SQL TRIM
We’ve been there: pesky blank spaces, weird, inconsistent formats, or unaccountable asterisks hiding at the end of your column value—strings are one of the most variable data types in your datasets. They likely lack a uniform casing, vary in length, and will inevitably have characters you need to trim from them.
Introducing: the SQL TRIM function, which removes the leading and trailing characters of a string. By default, it removes the blank space character from the beginning and end of a string.
How to use the SQL TRIM function
The syntax for using TRIM function looks like the following:
trim(<field_name> [, <characters_to_remove>])
Like we said earlier, the default <characters_to_remove>
is a blank space, such that if you were to trim(' string with extra leading space')

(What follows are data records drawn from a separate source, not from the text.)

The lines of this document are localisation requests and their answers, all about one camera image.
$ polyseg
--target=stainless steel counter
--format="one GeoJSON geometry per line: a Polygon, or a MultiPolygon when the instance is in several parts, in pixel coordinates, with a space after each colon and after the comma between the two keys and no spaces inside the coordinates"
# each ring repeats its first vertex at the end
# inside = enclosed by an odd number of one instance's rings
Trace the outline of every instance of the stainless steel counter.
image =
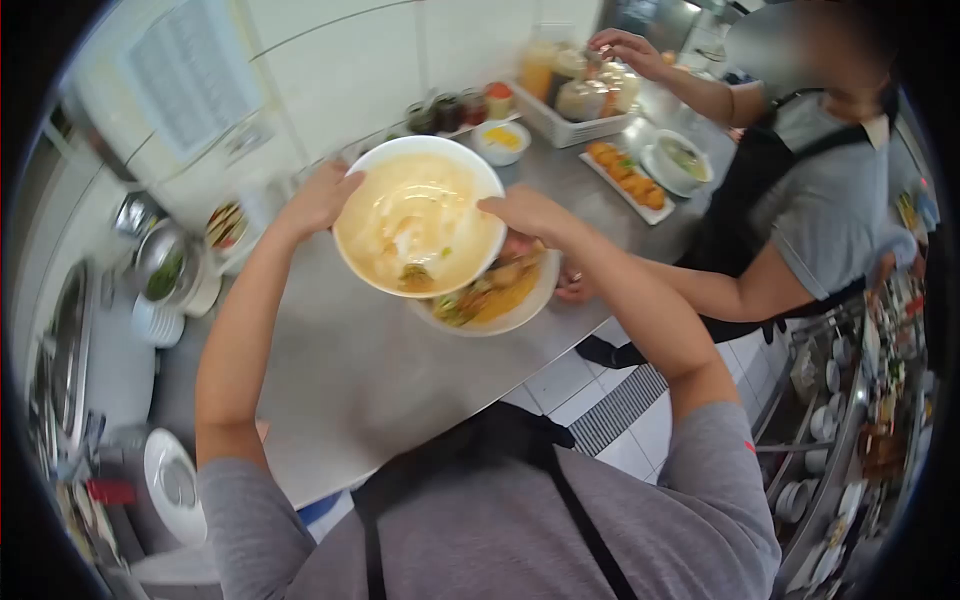
{"type": "MultiPolygon", "coordinates": [[[[612,141],[635,145],[653,129],[637,119],[612,141]]],[[[554,150],[534,132],[523,158],[498,174],[505,185],[538,188],[621,248],[671,262],[684,252],[735,150],[710,122],[693,132],[675,129],[710,156],[717,176],[652,228],[578,158],[583,146],[554,150]]],[[[189,320],[181,341],[162,353],[151,422],[188,448],[197,362],[219,302],[189,320]]],[[[584,307],[552,300],[510,333],[451,336],[423,322],[406,300],[361,281],[332,237],[316,235],[294,258],[260,398],[258,415],[271,425],[264,445],[274,478],[298,508],[340,490],[507,394],[609,316],[599,300],[584,307]]]]}

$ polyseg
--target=gray t-shirt
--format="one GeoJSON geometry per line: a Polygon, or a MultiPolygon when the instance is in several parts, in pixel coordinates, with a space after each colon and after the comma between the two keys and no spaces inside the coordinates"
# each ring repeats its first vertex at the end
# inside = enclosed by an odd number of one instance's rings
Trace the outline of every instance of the gray t-shirt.
{"type": "MultiPolygon", "coordinates": [[[[780,565],[750,426],[714,402],[674,427],[656,487],[558,449],[564,474],[640,598],[766,599],[780,565]]],[[[228,600],[366,599],[363,528],[319,546],[254,464],[201,468],[228,600]]],[[[512,461],[440,478],[378,522],[391,599],[613,598],[548,475],[512,461]]]]}
{"type": "MultiPolygon", "coordinates": [[[[823,97],[822,92],[805,94],[778,111],[774,131],[790,150],[848,126],[821,108],[823,97]]],[[[876,263],[888,232],[888,146],[851,144],[805,160],[750,215],[757,234],[770,236],[818,300],[870,273],[876,263]]]]}

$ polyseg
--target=forearm
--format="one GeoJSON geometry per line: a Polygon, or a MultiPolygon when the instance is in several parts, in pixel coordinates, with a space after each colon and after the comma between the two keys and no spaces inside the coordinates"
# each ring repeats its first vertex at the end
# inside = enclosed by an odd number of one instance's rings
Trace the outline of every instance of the forearm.
{"type": "Polygon", "coordinates": [[[230,289],[200,359],[197,424],[253,423],[296,247],[296,238],[268,228],[230,289]]]}
{"type": "Polygon", "coordinates": [[[728,85],[667,67],[660,85],[707,119],[731,127],[750,127],[765,110],[760,83],[728,85]]]}
{"type": "Polygon", "coordinates": [[[573,218],[557,236],[557,246],[581,266],[630,339],[671,385],[719,360],[696,311],[646,264],[573,218]]]}
{"type": "Polygon", "coordinates": [[[756,319],[749,303],[740,293],[739,282],[731,276],[674,267],[639,256],[636,261],[676,290],[693,310],[705,317],[730,323],[746,323],[756,319]]]}

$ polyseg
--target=plate of food
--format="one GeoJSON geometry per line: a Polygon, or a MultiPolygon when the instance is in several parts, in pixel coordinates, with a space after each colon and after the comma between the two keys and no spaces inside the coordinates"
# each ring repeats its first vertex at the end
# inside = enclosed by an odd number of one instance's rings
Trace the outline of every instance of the plate of food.
{"type": "Polygon", "coordinates": [[[538,243],[523,256],[497,258],[470,285],[432,299],[408,300],[424,321],[463,337],[506,333],[533,319],[553,297],[561,255],[538,243]]]}
{"type": "Polygon", "coordinates": [[[644,221],[656,225],[677,207],[663,188],[636,167],[630,155],[607,142],[593,142],[580,159],[607,180],[644,221]]]}

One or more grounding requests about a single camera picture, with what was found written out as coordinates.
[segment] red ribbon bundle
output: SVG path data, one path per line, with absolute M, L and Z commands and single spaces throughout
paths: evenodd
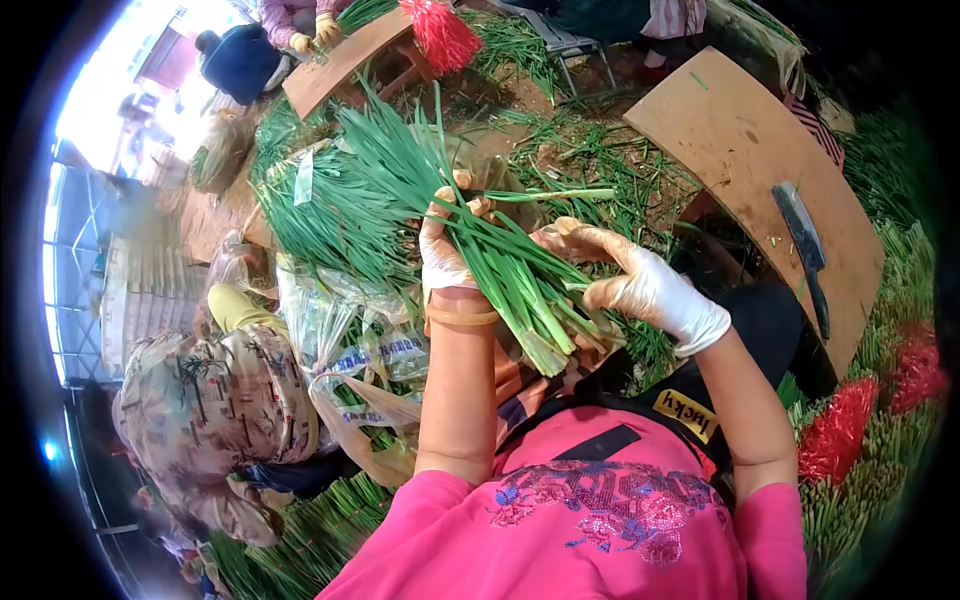
M 936 336 L 928 324 L 919 324 L 905 332 L 897 349 L 897 368 L 893 380 L 896 391 L 890 402 L 894 415 L 916 408 L 928 398 L 947 390 L 947 376 L 940 370 Z
M 797 458 L 800 476 L 808 481 L 830 478 L 839 485 L 860 457 L 867 419 L 874 410 L 879 385 L 873 377 L 848 383 L 833 395 L 823 413 L 804 429 Z
M 430 67 L 437 75 L 461 71 L 483 48 L 480 39 L 467 23 L 450 10 L 442 0 L 399 0 L 410 15 L 414 35 Z

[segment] gloved hand
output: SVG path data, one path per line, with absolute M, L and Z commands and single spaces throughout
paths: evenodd
M 293 34 L 290 36 L 290 47 L 301 54 L 306 54 L 313 50 L 313 40 L 305 34 Z
M 314 43 L 318 48 L 326 46 L 338 34 L 340 34 L 340 25 L 333 18 L 333 12 L 321 12 L 317 15 L 317 37 L 314 38 Z
M 707 348 L 730 328 L 730 313 L 704 298 L 662 258 L 619 233 L 561 217 L 530 237 L 573 261 L 614 260 L 626 275 L 594 281 L 584 293 L 591 308 L 609 307 L 643 319 L 677 338 L 677 356 Z
M 457 187 L 460 189 L 469 189 L 473 177 L 466 169 L 455 169 L 453 178 L 456 180 Z M 435 197 L 445 200 L 451 204 L 456 204 L 456 194 L 449 185 L 437 190 Z M 471 200 L 467 206 L 476 216 L 481 216 L 491 210 L 493 202 L 486 197 Z M 438 203 L 430 203 L 426 210 L 429 216 L 446 219 L 450 216 L 450 210 Z M 426 300 L 430 300 L 430 290 L 442 287 L 471 287 L 476 288 L 477 284 L 473 280 L 473 275 L 467 268 L 467 263 L 463 257 L 453 247 L 450 240 L 447 239 L 444 230 L 446 225 L 440 221 L 424 217 L 423 224 L 420 226 L 420 257 L 423 260 L 423 294 Z

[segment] wooden cutting board
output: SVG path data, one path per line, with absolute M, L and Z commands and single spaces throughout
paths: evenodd
M 353 71 L 413 30 L 410 17 L 397 7 L 364 25 L 350 36 L 341 37 L 330 48 L 325 60 L 305 62 L 283 82 L 290 105 L 301 119 L 333 95 L 337 87 L 349 83 Z
M 750 74 L 710 47 L 654 87 L 623 120 L 727 209 L 798 294 L 819 336 L 800 256 L 770 194 L 783 181 L 797 186 L 827 257 L 818 275 L 829 308 L 824 347 L 842 379 L 874 305 L 884 255 L 860 202 L 814 137 Z

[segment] metal chair
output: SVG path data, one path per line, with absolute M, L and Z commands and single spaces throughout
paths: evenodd
M 570 77 L 570 70 L 566 67 L 566 60 L 590 55 L 594 52 L 599 54 L 603 60 L 604 67 L 607 70 L 607 78 L 610 80 L 611 89 L 614 91 L 617 90 L 616 80 L 613 78 L 610 63 L 607 62 L 607 55 L 604 53 L 603 44 L 600 41 L 592 37 L 576 36 L 562 29 L 556 29 L 545 21 L 543 15 L 539 12 L 510 6 L 509 4 L 500 2 L 500 0 L 487 1 L 504 12 L 516 14 L 517 16 L 522 16 L 527 19 L 527 22 L 529 22 L 530 25 L 537 30 L 537 33 L 540 34 L 540 37 L 543 38 L 543 42 L 546 44 L 547 57 L 560 59 L 560 67 L 564 70 L 564 77 L 566 77 L 566 82 L 570 86 L 570 92 L 573 94 L 573 98 L 562 102 L 571 102 L 580 97 L 576 86 L 573 84 L 573 78 Z

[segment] yellow pants
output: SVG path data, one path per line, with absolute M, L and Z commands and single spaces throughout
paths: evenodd
M 242 325 L 266 325 L 276 329 L 290 341 L 287 323 L 272 312 L 257 308 L 239 289 L 225 283 L 215 283 L 206 294 L 206 305 L 217 325 L 225 332 Z

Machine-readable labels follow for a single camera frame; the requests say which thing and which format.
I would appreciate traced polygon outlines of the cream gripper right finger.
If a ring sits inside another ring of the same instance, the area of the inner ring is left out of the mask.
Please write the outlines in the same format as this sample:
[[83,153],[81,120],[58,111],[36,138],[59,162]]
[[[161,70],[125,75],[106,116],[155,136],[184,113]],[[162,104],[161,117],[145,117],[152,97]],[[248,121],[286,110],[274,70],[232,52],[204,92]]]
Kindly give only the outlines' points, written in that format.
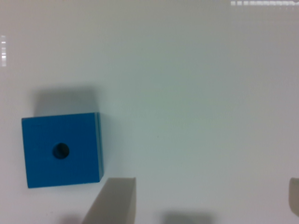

it would return 'string with extra leading space'
. You can explicitly specify single characters or a pattern to trim from your strings.
SQL TRIM function example
select
first_name,
concat('*', first_name, '**') as test_string,
trim(test_string, '*') as back_to_first_name
from {{ ref('customers') }}
limit 3
After running this query, the resulting orders
table will look like this:
first_name | test_string | back_to_first_name |
---|---|---|
Julia | Julia* | Julia |
Max | Max* | Max |
Laura | Laura* | Laura |
In this query, you’re adding superfluous asterisks to a string using the CONCAT function and recleaning it using the TRIM function. Even though I specified one asterisk in the TRIM function itself, it recognizes that as a pattern to remove from the beginning and end of a string, which is why the double asterisks (**) were removed from the end of the test_string
column.
SQL TRIM function syntax in Snowflake, Databricks, BigQuery, and Redshift
Google BigQuery, Amazon Redshift, Snowflake, and Databricks all support the ability to use the TRIM function. In addition, the syntax to trim strings is the same across all of them using the TRIM function. These data warehouses also support the RTRIM and LTRIM functions, which allow you to only trim characters from the right side and left side of a string, respectively.
TRIM function use cases
If string values in your raw data have extra white spaces or miscellaneous characters, you’ll leverage the TRIM (and subset RTRIM AND LTRIM) functions to help you quickly remove them. You’ll likely do this cleanup in staging models, where you’re probably standardizing casing and doing other minor formatting changes to string values, so you can use a clean and consistent format across your downstream models.